## What is needed
Nothing in the records may be altered. Repeat them in full.

## Data to process
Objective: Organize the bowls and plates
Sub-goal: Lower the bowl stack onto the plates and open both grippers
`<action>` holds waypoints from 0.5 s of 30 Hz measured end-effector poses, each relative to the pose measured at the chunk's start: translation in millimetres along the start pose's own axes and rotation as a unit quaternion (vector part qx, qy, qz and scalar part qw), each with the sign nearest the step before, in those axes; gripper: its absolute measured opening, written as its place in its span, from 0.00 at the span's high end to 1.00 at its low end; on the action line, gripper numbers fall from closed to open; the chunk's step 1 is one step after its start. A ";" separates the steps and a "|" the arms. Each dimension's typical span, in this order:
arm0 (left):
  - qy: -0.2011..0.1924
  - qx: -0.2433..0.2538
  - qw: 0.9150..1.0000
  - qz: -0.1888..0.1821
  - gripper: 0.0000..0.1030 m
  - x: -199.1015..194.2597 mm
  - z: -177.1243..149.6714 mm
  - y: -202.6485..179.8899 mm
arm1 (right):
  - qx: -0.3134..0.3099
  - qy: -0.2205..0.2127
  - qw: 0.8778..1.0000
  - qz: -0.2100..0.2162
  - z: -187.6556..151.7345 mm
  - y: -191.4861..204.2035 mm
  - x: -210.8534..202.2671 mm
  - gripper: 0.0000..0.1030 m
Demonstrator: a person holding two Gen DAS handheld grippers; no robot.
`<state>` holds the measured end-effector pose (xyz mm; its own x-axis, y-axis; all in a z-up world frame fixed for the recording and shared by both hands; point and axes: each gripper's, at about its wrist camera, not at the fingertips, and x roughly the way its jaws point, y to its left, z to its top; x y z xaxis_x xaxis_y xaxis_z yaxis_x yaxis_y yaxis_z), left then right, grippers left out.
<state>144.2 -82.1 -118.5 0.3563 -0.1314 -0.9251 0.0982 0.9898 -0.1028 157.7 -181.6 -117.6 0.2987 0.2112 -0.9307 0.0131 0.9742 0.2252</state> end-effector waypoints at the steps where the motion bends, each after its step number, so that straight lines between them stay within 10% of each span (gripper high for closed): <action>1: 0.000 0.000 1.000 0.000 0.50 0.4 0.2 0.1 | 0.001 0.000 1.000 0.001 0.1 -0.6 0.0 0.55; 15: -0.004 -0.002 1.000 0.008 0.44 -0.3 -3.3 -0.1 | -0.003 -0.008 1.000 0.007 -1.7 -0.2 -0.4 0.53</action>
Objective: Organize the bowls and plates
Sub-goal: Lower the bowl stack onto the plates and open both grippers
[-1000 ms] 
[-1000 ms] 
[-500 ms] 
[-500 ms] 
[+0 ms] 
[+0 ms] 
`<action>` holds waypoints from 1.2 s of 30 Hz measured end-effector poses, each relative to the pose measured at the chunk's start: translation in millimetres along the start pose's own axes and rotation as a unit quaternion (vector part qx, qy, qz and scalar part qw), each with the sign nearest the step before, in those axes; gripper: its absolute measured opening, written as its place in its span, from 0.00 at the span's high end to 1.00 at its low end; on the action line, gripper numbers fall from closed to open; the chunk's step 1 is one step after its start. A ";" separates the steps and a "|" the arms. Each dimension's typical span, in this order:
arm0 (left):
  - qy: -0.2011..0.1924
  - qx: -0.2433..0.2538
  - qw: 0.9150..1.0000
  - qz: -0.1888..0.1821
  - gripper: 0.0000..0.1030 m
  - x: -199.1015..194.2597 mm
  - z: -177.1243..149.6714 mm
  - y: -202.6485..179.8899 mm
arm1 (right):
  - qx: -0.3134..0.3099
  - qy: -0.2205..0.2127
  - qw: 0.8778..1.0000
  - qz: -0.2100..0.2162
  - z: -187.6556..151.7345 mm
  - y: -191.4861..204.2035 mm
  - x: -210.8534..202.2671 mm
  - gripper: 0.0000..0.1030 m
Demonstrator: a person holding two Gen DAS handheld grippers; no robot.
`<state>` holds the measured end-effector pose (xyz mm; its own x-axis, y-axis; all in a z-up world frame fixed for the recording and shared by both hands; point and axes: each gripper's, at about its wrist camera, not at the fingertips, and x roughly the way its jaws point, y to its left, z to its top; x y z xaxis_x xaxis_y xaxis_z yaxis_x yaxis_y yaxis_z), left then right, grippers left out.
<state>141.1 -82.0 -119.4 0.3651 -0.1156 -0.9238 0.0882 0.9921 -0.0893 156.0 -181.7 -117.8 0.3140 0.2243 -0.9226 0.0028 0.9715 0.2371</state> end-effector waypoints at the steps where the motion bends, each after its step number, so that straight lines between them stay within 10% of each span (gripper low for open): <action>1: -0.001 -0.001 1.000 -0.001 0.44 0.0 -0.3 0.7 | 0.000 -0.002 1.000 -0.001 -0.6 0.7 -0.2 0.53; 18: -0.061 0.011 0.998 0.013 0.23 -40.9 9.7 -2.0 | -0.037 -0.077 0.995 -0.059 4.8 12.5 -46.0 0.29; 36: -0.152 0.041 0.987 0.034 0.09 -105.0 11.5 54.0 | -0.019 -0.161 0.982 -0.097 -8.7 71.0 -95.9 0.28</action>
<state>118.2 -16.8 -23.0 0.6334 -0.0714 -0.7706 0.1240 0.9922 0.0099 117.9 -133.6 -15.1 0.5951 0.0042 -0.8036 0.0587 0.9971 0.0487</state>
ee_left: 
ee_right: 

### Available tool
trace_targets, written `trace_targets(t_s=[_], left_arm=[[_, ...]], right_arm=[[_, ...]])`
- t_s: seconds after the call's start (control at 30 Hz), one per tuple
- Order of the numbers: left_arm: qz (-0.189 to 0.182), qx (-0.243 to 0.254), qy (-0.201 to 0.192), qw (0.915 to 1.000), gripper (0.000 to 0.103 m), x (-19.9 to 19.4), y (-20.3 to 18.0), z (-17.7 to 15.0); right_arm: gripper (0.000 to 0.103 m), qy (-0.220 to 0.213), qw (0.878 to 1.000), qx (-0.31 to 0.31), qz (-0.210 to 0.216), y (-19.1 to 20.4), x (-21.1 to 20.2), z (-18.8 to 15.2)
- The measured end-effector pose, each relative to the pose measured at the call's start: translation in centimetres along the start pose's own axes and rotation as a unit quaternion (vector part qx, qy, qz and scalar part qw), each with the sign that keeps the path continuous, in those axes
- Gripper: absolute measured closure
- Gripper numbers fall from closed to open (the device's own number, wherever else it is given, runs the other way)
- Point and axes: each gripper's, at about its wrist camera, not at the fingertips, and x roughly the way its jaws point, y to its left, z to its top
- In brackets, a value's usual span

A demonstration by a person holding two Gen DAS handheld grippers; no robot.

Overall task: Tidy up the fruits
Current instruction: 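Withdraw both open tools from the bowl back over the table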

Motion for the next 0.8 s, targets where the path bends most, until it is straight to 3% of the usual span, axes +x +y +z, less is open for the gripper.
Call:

## Answer
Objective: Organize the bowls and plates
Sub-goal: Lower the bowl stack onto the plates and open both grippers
`<action>` holds waypoints from 0.5 s of 30 Hz measured end-effector poses, each relative to the pose measured at the chunk's start: translation in millimetres along the start pose's own axes and rotation as a unit quaternion (vector part qx, qy, qz and scalar part qw), each with the sign nearest the step before, in those axes; gripper: its absolute measured opening, written as its place in its span, from 0.00 at the span's high end to 1.00 at its low end; on the action line, gripper numbers fall from closed to open; the chunk's step 1 is one step after its start. A ";" separates the steps and a "|" the arms. Each dimension's typical span, in this order:
arm0 (left):
  - qy: -0.2011..0.1924
  - qx: -0.2433..0.2538
  - qw: 0.9150..1.0000
  - qz: -0.1888..0.1821
  - gripper: 0.0000..0.1030 m
  - x: -199.1015..194.2597 mm
  - z: -177.1243..149.6714 mm
  - y: -202.6485..179.8899 mm
arm1 (right):
  - qx: -0.3134..0.3099
  - qy: -0.2205..0.2127
  - qw: 0.8778..1.0000
  - qz: -0.2100..0.2162
  - z: -187.6556..151.7345 mm
  - y: -191.4861..204.2035 mm
  - x: -210.8534..202.2671 mm
  - gripper: 0.0000..0.1030 m
Demonstrator: a person holding two Gen DAS handheld grippers; no robot.
`<state>` holds the measured end-effector pose (xyz mm; its own x-axis, y-axis; all in a z-up world frame fixed for the recording and shared by both hands; point and axes: each gripper's, at about its wrist camera, not at the fingertips, and x roughly the way its jaws point, y to its left, z to its top; x y z xaxis_x xaxis_y xaxis_z yaxis_x yaxis_y yaxis_z), left then right, grippers left out.
<state>144.2 -82.1 -118.5 0.3563 -0.1314 -0.9251 0.0982 0.9898 -0.1028 157.7 -181.6 -117.6 0.2987 0.2112 -0.9307 0.0131 0.9742 0.2252</state> end-effector waypoints at the steps where the motion bends, each after its step number, so that straight lines between them stay within 10% of each span (gripper high for closed): <action>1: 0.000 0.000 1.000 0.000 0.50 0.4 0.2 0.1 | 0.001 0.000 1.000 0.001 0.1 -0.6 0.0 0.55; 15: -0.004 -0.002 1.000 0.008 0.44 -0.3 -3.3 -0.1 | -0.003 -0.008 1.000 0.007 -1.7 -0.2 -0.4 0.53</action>
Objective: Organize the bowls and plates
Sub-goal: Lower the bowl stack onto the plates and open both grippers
[-1000 ms] 
[-1000 ms] 
[-500 ms] 
[-500 ms] 
[+0 ms] 
[+0 ms] 
`<action>` holds waypoints from 1.2 s of 30 Hz measured end-effector poses, each relative to the pose measured at the chunk's start: translation in millimetres along the start pose's own axes and rotation as a unit quaternion (vector part qx, qy, qz and scalar part qw), each with the sign nearest the step before, in those axes; gripper: its absolute measured opening, written as its place in its span, from 0.00 at the span's high end to 1.00 at its low end; on the action line, gripper numbers fall from closed to open; the chunk's step 1 is one step after its start. A ";" separates the steps and a "|" the arms. Each dimension's typical span, in this order:
arm0 (left):
  - qy: -0.2011..0.1924
  - qx: -0.2433..0.2538
  - qw: 0.9150..1.0000
  - qz: -0.1888..0.1821
  - gripper: 0.0000..0.1030 m
  - x: -199.1015..194.2597 mm
  - z: -177.1243..149.6714 mm
  - y: -202.6485..179.8899 mm
arm1 (right):
  - qx: -0.3134..0.3099
  - qy: -0.2205..0.2127
  - qw: 0.8778..1.0000
  - qz: -0.2100..0.2162
  - z: -187.6556..151.7345 mm
  - y: -191.4861..204.2035 mm
  - x: -210.8534..202.2671 mm
  - gripper: 0.0000..0.1030 m
Demonstrator: a person holding two Gen DAS handheld grippers; no robot.
`<state>` holds the measured end-effector pose (xyz mm; its own x-axis, y-axis; all in a z-up world frame fixed for the recording and shared by both hands; point and axes: each gripper's, at about its wrist camera, not at the fingertips, and x roughly the way its jaws point, y to its left, z to its top; x y z xaxis_x xaxis_y xaxis_z yaxis_x yaxis_y yaxis_z), left then right, grippers left out.
<state>141.1 -82.0 -119.4 0.3651 -0.1156 -0.9238 0.0882 0.9921 -0.0893 156.0 -181.7 -117.8 0.3140 0.2243 -0.9226 0.0028 0.9715 0.2371</state> end-effector waypoints at the steps where the motion bends, each after its step number, so that straight lines between them stay within 10% of each span (gripper low for open): <action>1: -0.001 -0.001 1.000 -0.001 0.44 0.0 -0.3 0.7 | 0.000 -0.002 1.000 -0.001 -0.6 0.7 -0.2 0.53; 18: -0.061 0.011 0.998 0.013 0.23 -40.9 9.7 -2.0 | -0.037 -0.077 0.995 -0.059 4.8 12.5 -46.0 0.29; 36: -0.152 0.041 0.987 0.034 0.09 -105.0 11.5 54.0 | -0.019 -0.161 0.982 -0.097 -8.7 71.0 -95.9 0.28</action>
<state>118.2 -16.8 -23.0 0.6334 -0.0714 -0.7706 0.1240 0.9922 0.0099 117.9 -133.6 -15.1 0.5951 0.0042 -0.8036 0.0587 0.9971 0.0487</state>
ee_left: 
ee_right: 

### Available tool
trace_targets, written `trace_targets(t_s=[_], left_arm=[[_, ...]], right_arm=[[_, ...]])`
- t_s: seconds after the call's start (control at 30 Hz), one per tuple
- Order of the numbers: left_arm: qz (-0.189 to 0.182), qx (-0.243 to 0.254), qy (-0.201 to 0.192), qw (0.915 to 1.000), gripper (0.000 to 0.103 m), x (-19.9 to 19.4), y (-20.3 to 18.0), z (-17.7 to 15.0); right_arm: gripper (0.000 to 0.103 m), qy (-0.220 to 0.213), qw (0.878 to 1.000), qx (-0.31 to 0.31), qz (-0.210 to 0.216), y (-19.1 to 20.4), x (-21.1 to 20.2), z (-18.8 to 15.2)
- The measured end-effector pose, each relative to the pose measured at the call's start: translation in centimetres along the start pose's own axes and rotation as a unit quaternion (vector part qx, qy, qz and scalar part qw), each with the sign that keeps the path continuous, in those axes
- Gripper: absolute measured closure
- Gripper numbers fall from closed to open (the device's own number, wherever else it is given, runs the other way)
- Point and axes: each gripper's, at about its wrist camera, not at the fingertips, and x roughly the way its jaws point, y to its left, z to its top
- In brackets, a value's usual span

A demonstration by a person holding two Gen DAS handheld grippers; no robot.

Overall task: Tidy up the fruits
Current instruction: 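Withdraw both open tools from the bowl back over the table
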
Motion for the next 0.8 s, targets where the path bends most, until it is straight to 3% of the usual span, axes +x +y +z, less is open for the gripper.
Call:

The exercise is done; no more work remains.